**Directions**
Your task is to transcribe all of the records exactly and leave out the pictures.

**Data extract**
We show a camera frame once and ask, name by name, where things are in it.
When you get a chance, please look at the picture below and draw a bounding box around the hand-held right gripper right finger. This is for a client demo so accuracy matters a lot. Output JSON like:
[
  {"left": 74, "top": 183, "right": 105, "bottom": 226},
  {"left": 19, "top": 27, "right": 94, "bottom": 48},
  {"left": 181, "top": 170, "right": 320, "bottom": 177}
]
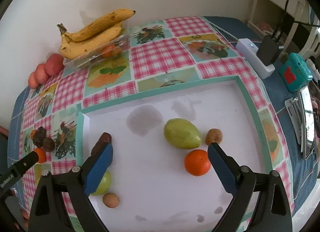
[{"left": 207, "top": 142, "right": 293, "bottom": 232}]

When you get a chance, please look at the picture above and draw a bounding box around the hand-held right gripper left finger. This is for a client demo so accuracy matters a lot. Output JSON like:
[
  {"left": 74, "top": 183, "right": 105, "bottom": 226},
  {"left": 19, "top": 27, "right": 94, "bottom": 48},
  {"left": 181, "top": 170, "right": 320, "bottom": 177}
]
[{"left": 28, "top": 143, "right": 114, "bottom": 232}]

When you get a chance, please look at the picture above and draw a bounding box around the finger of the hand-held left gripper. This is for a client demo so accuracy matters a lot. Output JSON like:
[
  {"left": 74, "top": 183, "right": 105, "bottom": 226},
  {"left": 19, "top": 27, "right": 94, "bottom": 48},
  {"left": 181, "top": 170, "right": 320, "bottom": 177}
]
[{"left": 0, "top": 152, "right": 40, "bottom": 199}]

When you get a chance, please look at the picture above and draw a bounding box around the green mango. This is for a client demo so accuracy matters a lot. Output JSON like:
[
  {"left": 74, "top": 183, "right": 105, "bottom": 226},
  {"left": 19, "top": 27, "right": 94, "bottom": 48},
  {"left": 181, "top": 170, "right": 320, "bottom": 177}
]
[
  {"left": 164, "top": 118, "right": 202, "bottom": 150},
  {"left": 90, "top": 171, "right": 112, "bottom": 196}
]

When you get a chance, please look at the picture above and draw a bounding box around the small brown fruit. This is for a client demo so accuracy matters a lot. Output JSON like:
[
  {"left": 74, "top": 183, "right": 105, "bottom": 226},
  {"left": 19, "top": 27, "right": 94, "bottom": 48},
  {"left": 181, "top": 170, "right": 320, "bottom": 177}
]
[
  {"left": 102, "top": 193, "right": 120, "bottom": 208},
  {"left": 205, "top": 128, "right": 223, "bottom": 146}
]

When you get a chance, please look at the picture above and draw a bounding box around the white foam tray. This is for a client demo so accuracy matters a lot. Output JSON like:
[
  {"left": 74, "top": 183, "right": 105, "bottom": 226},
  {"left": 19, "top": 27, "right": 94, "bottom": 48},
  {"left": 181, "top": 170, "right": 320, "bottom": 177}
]
[{"left": 75, "top": 76, "right": 274, "bottom": 232}]

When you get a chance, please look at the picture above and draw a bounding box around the wrinkled dark brown avocado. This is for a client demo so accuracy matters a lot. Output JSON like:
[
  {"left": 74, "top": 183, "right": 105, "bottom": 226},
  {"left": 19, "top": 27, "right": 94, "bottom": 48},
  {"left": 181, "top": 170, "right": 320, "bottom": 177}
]
[{"left": 33, "top": 126, "right": 47, "bottom": 147}]

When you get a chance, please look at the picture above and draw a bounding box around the red apple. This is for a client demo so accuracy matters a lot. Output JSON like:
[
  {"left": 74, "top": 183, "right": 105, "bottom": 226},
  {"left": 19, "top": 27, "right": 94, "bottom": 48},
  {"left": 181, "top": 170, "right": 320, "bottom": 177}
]
[
  {"left": 28, "top": 72, "right": 40, "bottom": 89},
  {"left": 35, "top": 64, "right": 50, "bottom": 84},
  {"left": 46, "top": 53, "right": 64, "bottom": 76}
]

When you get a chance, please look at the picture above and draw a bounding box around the silver metal stand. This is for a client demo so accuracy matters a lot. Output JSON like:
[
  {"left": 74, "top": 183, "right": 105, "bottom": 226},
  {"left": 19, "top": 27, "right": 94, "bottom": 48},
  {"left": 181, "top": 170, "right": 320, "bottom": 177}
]
[{"left": 285, "top": 97, "right": 304, "bottom": 145}]

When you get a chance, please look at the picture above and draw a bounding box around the smartphone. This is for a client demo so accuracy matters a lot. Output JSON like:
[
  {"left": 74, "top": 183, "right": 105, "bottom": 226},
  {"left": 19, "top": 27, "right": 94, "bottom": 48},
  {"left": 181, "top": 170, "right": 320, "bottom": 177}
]
[{"left": 300, "top": 86, "right": 317, "bottom": 159}]

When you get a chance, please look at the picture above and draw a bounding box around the clear plastic container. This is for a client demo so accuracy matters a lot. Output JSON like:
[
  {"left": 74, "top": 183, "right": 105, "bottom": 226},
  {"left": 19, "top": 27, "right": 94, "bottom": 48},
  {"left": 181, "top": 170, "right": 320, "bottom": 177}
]
[{"left": 63, "top": 28, "right": 129, "bottom": 69}]

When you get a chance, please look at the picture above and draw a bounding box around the teal box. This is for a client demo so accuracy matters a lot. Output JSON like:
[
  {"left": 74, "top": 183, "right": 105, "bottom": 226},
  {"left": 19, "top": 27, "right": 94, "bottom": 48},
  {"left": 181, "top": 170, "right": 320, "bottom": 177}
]
[{"left": 279, "top": 53, "right": 313, "bottom": 93}]

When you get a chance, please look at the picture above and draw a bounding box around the white power strip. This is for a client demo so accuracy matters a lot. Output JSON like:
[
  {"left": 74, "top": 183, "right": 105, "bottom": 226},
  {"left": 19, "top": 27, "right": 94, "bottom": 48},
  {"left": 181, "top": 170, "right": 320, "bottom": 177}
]
[{"left": 236, "top": 38, "right": 276, "bottom": 80}]

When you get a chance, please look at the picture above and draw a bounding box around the pink checked printed tablecloth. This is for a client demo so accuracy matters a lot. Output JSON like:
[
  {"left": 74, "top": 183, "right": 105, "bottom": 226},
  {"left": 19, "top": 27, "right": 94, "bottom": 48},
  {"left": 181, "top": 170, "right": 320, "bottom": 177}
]
[{"left": 19, "top": 16, "right": 295, "bottom": 232}]

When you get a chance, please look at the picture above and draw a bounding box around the yellow banana bunch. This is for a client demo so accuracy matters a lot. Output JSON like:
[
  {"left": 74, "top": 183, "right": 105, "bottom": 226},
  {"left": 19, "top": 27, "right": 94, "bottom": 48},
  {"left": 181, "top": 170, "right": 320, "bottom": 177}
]
[{"left": 57, "top": 9, "right": 136, "bottom": 60}]

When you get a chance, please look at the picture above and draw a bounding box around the black power adapter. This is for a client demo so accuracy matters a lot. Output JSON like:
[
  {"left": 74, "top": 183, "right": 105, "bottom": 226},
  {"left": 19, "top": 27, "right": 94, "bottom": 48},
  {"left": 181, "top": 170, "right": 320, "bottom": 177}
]
[{"left": 257, "top": 35, "right": 284, "bottom": 66}]

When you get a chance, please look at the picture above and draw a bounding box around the white cable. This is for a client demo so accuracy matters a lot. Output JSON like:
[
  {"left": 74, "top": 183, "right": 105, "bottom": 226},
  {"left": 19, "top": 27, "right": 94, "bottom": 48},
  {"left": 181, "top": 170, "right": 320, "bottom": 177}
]
[{"left": 207, "top": 21, "right": 239, "bottom": 45}]

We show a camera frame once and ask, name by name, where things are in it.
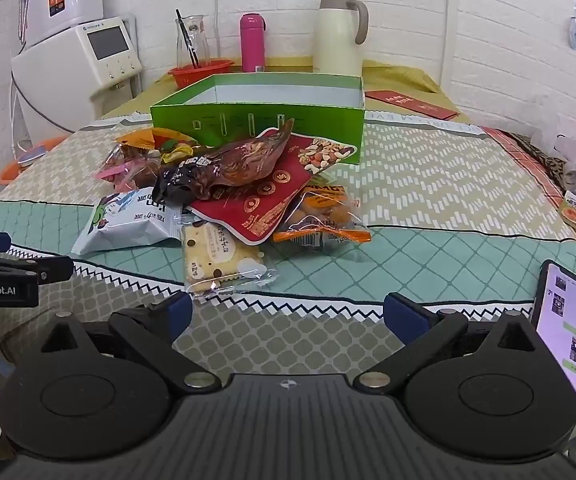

**Output below**
We show a camera frame once and ask, name by name, where things are in it.
When you get a chance, please look at the picture below and draw a bounding box around the hand-held right gripper right finger. This is for a client demo so accuracy matters a lot. Output JSON like:
[
  {"left": 74, "top": 183, "right": 105, "bottom": 226},
  {"left": 19, "top": 27, "right": 94, "bottom": 48},
  {"left": 181, "top": 170, "right": 320, "bottom": 177}
]
[{"left": 207, "top": 142, "right": 293, "bottom": 232}]

When you get a chance, please look at the picture above and draw a bounding box around the hand-held right gripper left finger. This is for a client demo so accuracy matters a lot. Output JSON like:
[
  {"left": 74, "top": 183, "right": 105, "bottom": 226},
  {"left": 19, "top": 27, "right": 94, "bottom": 48},
  {"left": 181, "top": 170, "right": 320, "bottom": 177}
]
[{"left": 28, "top": 143, "right": 114, "bottom": 232}]

When you get a chance, please look at the picture above and draw a bounding box around the finger of the hand-held left gripper. This is for a client demo so accuracy matters a lot. Output JSON like:
[
  {"left": 74, "top": 183, "right": 105, "bottom": 226},
  {"left": 19, "top": 27, "right": 94, "bottom": 48},
  {"left": 181, "top": 170, "right": 320, "bottom": 177}
]
[{"left": 0, "top": 152, "right": 40, "bottom": 199}]

When you get a chance, please look at the picture above and draw a bounding box around the green mango. This is for a client demo so accuracy matters a lot. Output JSON like:
[
  {"left": 74, "top": 183, "right": 105, "bottom": 226},
  {"left": 19, "top": 27, "right": 94, "bottom": 48},
  {"left": 181, "top": 170, "right": 320, "bottom": 177}
]
[
  {"left": 164, "top": 118, "right": 202, "bottom": 150},
  {"left": 90, "top": 171, "right": 112, "bottom": 196}
]

When you get a chance, please look at the picture above and draw a bounding box around the small brown fruit. This is for a client demo so accuracy matters a lot. Output JSON like:
[
  {"left": 74, "top": 183, "right": 105, "bottom": 226},
  {"left": 19, "top": 27, "right": 94, "bottom": 48},
  {"left": 181, "top": 170, "right": 320, "bottom": 177}
]
[
  {"left": 102, "top": 193, "right": 120, "bottom": 208},
  {"left": 205, "top": 128, "right": 223, "bottom": 146}
]

When you get a chance, please look at the picture above and draw a bounding box around the white foam tray. This is for a client demo so accuracy matters a lot. Output JSON like:
[
  {"left": 74, "top": 183, "right": 105, "bottom": 226},
  {"left": 19, "top": 27, "right": 94, "bottom": 48},
  {"left": 181, "top": 170, "right": 320, "bottom": 177}
]
[{"left": 75, "top": 76, "right": 274, "bottom": 232}]

When you get a chance, please look at the picture above and draw a bounding box around the wrinkled dark brown avocado. This is for a client demo so accuracy matters a lot. Output JSON like:
[
  {"left": 74, "top": 183, "right": 105, "bottom": 226},
  {"left": 19, "top": 27, "right": 94, "bottom": 48},
  {"left": 181, "top": 170, "right": 320, "bottom": 177}
]
[{"left": 33, "top": 126, "right": 47, "bottom": 147}]

When you get a chance, please look at the picture above and draw a bounding box around the red apple. This is for a client demo so accuracy matters a lot. Output JSON like:
[
  {"left": 74, "top": 183, "right": 105, "bottom": 226},
  {"left": 19, "top": 27, "right": 94, "bottom": 48},
  {"left": 181, "top": 170, "right": 320, "bottom": 177}
]
[
  {"left": 28, "top": 72, "right": 40, "bottom": 89},
  {"left": 35, "top": 64, "right": 50, "bottom": 84},
  {"left": 46, "top": 53, "right": 64, "bottom": 76}
]

When you get a chance, please look at the picture above and draw a bounding box around the silver metal stand. This is for a client demo so accuracy matters a lot. Output JSON like:
[
  {"left": 74, "top": 183, "right": 105, "bottom": 226},
  {"left": 19, "top": 27, "right": 94, "bottom": 48},
  {"left": 181, "top": 170, "right": 320, "bottom": 177}
]
[{"left": 285, "top": 97, "right": 304, "bottom": 145}]

When you get a chance, please look at the picture above and draw a bounding box around the smartphone. This is for a client demo so accuracy matters a lot. Output JSON like:
[
  {"left": 74, "top": 183, "right": 105, "bottom": 226},
  {"left": 19, "top": 27, "right": 94, "bottom": 48},
  {"left": 181, "top": 170, "right": 320, "bottom": 177}
]
[{"left": 300, "top": 86, "right": 317, "bottom": 159}]

When you get a chance, please look at the picture above and draw a bounding box around the clear plastic container. This is for a client demo so accuracy matters a lot. Output JSON like:
[
  {"left": 74, "top": 183, "right": 105, "bottom": 226},
  {"left": 19, "top": 27, "right": 94, "bottom": 48},
  {"left": 181, "top": 170, "right": 320, "bottom": 177}
]
[{"left": 63, "top": 28, "right": 129, "bottom": 69}]

When you get a chance, please look at the picture above and draw a bounding box around the teal box. This is for a client demo so accuracy matters a lot. Output JSON like:
[
  {"left": 74, "top": 183, "right": 105, "bottom": 226},
  {"left": 19, "top": 27, "right": 94, "bottom": 48},
  {"left": 181, "top": 170, "right": 320, "bottom": 177}
]
[{"left": 279, "top": 53, "right": 313, "bottom": 93}]

When you get a chance, please look at the picture above and draw a bounding box around the white power strip. This is for a client demo so accuracy matters a lot. Output JSON like:
[
  {"left": 74, "top": 183, "right": 105, "bottom": 226},
  {"left": 19, "top": 27, "right": 94, "bottom": 48},
  {"left": 181, "top": 170, "right": 320, "bottom": 177}
]
[{"left": 236, "top": 38, "right": 276, "bottom": 80}]

When you get a chance, please look at the picture above and draw a bounding box around the pink checked printed tablecloth. This is for a client demo so accuracy matters a lot. Output JSON like:
[
  {"left": 74, "top": 183, "right": 105, "bottom": 226},
  {"left": 19, "top": 27, "right": 94, "bottom": 48},
  {"left": 181, "top": 170, "right": 320, "bottom": 177}
]
[{"left": 19, "top": 16, "right": 295, "bottom": 232}]

When you get a chance, please look at the picture above and draw a bounding box around the yellow banana bunch. This is for a client demo so accuracy matters a lot. Output JSON like:
[
  {"left": 74, "top": 183, "right": 105, "bottom": 226},
  {"left": 19, "top": 27, "right": 94, "bottom": 48},
  {"left": 181, "top": 170, "right": 320, "bottom": 177}
]
[{"left": 57, "top": 9, "right": 136, "bottom": 60}]

When you get a chance, please look at the picture above and draw a bounding box around the black power adapter. This is for a client demo so accuracy matters a lot. Output JSON like:
[
  {"left": 74, "top": 183, "right": 105, "bottom": 226},
  {"left": 19, "top": 27, "right": 94, "bottom": 48},
  {"left": 181, "top": 170, "right": 320, "bottom": 177}
]
[{"left": 257, "top": 35, "right": 284, "bottom": 66}]

When you get a chance, please look at the picture above and draw a bounding box around the white cable. This is for a client demo so accuracy matters a lot. Output JSON like:
[
  {"left": 74, "top": 183, "right": 105, "bottom": 226},
  {"left": 19, "top": 27, "right": 94, "bottom": 48},
  {"left": 181, "top": 170, "right": 320, "bottom": 177}
]
[{"left": 207, "top": 21, "right": 239, "bottom": 45}]

We show a camera frame once and ask, name by name, where things are in it.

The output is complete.